Insulin consists of two short polypeptide chains: chain A and chain B, that are linked together by disulphide bridges. The first clinical gene therapy was given in 1990 to a 4-year old girl with adenosine deaminase (ADA) deficiency. This enzyme is crucial for the immune system to function. Recombinant DNA technology, Polymerase Chain Reaction (PCR) and Enzyme Linked Immuno-sorbent Assay (ELISA) are some of the techniques that serve the purpose of early diagnosis of diseases. Transgenic animals that produce useful biological products can be created by the introduction of the portion of DNA (or genes) which codes for a particular product such as human protein (a-1-antitrypsin) used to treat emphysema. Biopiracy is the term used to refer to the use of bio-resources by multinational companies and other organisations without proper authorisation from the countries and people concerned without compensatory payment.
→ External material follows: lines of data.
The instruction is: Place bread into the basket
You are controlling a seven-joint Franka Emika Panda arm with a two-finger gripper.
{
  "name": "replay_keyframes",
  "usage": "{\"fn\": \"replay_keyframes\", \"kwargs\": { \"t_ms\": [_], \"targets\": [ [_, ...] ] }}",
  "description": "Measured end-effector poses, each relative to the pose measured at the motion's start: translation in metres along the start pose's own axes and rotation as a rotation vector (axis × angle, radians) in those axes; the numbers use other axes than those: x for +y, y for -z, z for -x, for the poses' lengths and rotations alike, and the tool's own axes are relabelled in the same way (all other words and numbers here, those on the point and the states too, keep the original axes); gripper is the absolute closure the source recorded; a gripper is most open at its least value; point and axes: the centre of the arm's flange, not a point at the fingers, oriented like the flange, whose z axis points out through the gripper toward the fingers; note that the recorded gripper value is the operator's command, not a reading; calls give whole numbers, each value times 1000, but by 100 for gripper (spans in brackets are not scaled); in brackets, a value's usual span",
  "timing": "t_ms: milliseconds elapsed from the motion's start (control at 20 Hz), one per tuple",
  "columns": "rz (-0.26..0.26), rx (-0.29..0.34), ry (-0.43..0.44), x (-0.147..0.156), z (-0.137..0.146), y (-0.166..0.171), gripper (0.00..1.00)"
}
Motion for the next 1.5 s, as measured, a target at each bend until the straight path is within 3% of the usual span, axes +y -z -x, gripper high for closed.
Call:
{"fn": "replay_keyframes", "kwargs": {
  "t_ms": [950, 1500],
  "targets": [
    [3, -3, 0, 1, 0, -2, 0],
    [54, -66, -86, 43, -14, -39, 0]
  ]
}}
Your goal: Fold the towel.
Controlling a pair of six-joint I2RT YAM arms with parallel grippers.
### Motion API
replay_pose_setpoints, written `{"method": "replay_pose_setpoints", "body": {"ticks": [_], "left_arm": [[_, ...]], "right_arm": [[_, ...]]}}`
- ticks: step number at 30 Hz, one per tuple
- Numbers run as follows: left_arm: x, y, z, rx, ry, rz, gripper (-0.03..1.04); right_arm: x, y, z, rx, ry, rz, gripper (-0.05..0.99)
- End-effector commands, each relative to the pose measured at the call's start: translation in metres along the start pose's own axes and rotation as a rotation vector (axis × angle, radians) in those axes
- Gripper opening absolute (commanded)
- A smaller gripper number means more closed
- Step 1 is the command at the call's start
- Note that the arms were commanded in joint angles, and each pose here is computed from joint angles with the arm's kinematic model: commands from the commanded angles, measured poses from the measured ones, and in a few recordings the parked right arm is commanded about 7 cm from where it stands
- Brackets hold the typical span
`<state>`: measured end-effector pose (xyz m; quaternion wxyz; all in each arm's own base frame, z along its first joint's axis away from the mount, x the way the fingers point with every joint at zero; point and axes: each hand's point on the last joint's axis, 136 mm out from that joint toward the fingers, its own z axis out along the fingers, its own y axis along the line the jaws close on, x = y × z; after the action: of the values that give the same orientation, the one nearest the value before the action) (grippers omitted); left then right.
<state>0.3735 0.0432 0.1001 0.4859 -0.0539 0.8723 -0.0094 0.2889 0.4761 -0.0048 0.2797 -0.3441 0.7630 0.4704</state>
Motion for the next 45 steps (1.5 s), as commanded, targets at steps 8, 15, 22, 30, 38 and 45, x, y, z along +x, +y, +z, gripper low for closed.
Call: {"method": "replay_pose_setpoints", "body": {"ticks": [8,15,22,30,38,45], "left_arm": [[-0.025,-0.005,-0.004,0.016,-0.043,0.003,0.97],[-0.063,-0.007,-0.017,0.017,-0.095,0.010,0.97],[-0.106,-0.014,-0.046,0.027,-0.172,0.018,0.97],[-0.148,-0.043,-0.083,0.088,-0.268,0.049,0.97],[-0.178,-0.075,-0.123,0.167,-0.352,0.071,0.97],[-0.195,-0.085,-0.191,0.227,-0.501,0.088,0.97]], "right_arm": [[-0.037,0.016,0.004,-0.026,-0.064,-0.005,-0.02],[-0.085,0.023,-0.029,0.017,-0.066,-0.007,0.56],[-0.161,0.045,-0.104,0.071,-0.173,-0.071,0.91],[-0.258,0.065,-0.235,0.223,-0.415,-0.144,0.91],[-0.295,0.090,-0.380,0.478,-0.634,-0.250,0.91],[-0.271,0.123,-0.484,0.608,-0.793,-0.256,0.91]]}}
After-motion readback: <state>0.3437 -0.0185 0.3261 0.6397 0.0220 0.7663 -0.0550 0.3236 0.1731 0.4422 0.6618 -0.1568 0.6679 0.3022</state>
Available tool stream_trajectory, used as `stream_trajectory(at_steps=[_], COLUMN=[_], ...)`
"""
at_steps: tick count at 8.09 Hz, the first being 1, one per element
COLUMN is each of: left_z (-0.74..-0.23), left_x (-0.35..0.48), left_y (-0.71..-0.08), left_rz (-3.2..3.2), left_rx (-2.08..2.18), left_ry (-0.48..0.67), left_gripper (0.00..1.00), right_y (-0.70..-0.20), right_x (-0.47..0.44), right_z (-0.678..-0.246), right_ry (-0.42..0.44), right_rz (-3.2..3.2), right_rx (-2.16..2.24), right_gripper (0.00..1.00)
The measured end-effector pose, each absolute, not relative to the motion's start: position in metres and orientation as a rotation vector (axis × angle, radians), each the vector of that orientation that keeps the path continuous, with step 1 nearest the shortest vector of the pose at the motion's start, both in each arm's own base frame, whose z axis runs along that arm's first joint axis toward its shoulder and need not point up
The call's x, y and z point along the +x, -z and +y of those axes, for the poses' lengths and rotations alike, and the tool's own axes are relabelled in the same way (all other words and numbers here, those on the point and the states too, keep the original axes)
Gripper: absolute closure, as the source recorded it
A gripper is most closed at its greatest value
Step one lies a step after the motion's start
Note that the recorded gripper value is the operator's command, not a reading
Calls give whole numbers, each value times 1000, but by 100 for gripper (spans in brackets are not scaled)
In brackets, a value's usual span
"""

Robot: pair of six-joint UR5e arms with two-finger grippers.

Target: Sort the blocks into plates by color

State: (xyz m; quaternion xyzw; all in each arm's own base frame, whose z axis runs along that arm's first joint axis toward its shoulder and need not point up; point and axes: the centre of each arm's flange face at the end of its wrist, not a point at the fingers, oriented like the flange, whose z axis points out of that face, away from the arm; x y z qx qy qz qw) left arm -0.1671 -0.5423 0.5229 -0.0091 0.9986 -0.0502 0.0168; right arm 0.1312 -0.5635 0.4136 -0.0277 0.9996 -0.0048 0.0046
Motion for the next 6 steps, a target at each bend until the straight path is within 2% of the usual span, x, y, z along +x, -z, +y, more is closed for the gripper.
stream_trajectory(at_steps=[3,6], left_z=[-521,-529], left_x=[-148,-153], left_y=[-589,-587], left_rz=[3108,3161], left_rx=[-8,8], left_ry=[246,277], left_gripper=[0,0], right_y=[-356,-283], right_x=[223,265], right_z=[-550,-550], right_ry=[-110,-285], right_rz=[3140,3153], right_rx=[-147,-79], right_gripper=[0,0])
Deficiency of adenosine deaminase (ADA) can be permanently cured by -

Gene therapy

The correct answer is Option (1) → Gene therapy 

In 1990, the first clinical gene therapy was administered to a 4-year-old girl who had adenosine deaminase (ADA) deficiency, a condition essential for the proper functioning of the immune system. This deficiency arises due to the deletion of the gene responsible for producing ADA. Mutations in the ADA gene lead to a deficiency or absence of this enzyme, causing a buildup of harmful substances like deoxyadenosine, which can be toxic to lymphocytes and other cells. This can result in severe combined immunodeficiency (SCID), a condition where the body's ability to fight off infections is severely impaired.

While bone marrow transplantation and enzyme replacement therapy can partially address ADA deficiency in some cases, they are not fully curative.

As an initial step toward gene therapy, lymphocytes from the patient's blood are cultured outside the body. Functional ADA complementary DNA (cDNA) is then introduced into these lymphocytes using a retroviral vector. Subsequently, the modified lymphocytes are infused back into the patient. However, since these cells are not immortal, the patient requires periodic infusions of genetically engineered lymphocytes to maintain the effect.

Alternatively, for a more permanent cure, if the gene responsible for producing ADA is introduced into cells during early embryonic stages, it could result in a lasting solution. This approach aims to correct the genetic defect early in development, offering the potential for a lifelong and complete cure for ADA deficiency through gene therapy.